:: Your goal ::
Your answer should consist of the lines below that hold the word "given".

:: Data records ::
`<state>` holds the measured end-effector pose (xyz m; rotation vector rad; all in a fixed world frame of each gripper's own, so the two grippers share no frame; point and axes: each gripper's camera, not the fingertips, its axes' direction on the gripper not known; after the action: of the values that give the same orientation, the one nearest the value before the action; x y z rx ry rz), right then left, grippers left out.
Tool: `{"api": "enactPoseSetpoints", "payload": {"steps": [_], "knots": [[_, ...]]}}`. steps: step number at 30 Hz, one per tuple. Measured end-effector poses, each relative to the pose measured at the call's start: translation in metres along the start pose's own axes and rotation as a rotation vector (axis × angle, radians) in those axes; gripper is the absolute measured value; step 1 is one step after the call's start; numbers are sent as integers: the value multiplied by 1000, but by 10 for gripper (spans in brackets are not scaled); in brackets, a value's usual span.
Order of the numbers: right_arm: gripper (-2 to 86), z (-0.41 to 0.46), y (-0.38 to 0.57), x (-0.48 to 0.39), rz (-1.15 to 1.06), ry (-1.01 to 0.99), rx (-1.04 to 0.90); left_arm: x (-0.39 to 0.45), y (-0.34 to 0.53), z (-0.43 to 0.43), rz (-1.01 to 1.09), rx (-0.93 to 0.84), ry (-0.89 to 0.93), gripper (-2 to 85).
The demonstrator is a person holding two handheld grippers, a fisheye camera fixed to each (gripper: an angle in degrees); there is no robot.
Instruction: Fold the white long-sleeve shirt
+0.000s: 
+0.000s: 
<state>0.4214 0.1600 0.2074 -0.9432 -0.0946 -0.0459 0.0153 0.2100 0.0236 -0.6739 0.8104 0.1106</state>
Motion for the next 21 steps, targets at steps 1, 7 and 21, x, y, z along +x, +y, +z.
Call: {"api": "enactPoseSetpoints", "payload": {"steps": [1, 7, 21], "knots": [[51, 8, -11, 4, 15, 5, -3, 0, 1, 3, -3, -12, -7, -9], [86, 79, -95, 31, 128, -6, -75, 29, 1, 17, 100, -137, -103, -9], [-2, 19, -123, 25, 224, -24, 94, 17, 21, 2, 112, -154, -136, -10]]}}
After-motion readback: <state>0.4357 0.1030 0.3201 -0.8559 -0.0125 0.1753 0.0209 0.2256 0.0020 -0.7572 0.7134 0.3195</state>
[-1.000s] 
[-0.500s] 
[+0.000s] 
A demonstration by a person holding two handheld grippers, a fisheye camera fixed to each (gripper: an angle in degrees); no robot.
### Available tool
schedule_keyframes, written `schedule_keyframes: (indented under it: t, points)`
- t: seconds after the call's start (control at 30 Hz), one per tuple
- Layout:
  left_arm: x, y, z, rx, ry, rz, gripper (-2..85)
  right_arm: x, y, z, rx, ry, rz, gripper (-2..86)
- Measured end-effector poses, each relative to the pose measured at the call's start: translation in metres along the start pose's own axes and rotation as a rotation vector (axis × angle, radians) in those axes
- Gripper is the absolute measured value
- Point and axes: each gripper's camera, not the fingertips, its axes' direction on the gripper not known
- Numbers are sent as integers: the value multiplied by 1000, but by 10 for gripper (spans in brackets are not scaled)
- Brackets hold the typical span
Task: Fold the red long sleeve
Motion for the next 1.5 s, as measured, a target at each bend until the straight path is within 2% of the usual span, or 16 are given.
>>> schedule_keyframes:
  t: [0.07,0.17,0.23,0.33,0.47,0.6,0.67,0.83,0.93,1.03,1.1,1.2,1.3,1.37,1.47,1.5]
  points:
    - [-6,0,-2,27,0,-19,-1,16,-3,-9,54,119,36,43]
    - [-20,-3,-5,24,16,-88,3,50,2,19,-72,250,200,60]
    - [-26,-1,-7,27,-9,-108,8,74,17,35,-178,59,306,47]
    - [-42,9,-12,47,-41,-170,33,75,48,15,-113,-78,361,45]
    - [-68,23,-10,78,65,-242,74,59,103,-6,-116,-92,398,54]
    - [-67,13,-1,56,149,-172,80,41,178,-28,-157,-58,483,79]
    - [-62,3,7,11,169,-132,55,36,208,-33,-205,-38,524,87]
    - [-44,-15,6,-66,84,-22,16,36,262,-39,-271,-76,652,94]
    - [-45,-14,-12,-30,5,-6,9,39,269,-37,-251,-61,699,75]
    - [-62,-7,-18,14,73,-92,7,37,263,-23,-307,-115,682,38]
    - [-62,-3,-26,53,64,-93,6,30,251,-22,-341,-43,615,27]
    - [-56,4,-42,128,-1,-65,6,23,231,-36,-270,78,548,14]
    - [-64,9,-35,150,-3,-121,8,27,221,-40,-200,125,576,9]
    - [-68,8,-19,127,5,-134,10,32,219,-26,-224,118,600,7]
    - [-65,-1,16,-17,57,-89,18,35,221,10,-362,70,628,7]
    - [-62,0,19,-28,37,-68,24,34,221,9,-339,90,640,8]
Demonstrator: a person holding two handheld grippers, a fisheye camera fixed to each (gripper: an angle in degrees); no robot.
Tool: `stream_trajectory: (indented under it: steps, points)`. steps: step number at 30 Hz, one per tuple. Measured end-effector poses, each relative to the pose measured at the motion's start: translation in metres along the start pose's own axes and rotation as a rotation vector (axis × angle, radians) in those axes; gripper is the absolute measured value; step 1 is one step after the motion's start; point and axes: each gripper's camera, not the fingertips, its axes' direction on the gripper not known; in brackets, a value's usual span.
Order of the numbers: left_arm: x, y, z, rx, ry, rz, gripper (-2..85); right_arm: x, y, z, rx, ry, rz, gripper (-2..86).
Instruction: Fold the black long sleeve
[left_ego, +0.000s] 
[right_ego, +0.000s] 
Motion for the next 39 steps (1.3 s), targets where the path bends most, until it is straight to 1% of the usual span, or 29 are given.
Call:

:: Final answer ::
Motion for the next 1.5 s, as measured, a target at each bend until the straight path is within 2% of the usual span, or 16 are given.
Motion for the next 39 steps (1.3 s), targets where the path bends most, until it is straight to 1% of the usual span, or 29 are given.

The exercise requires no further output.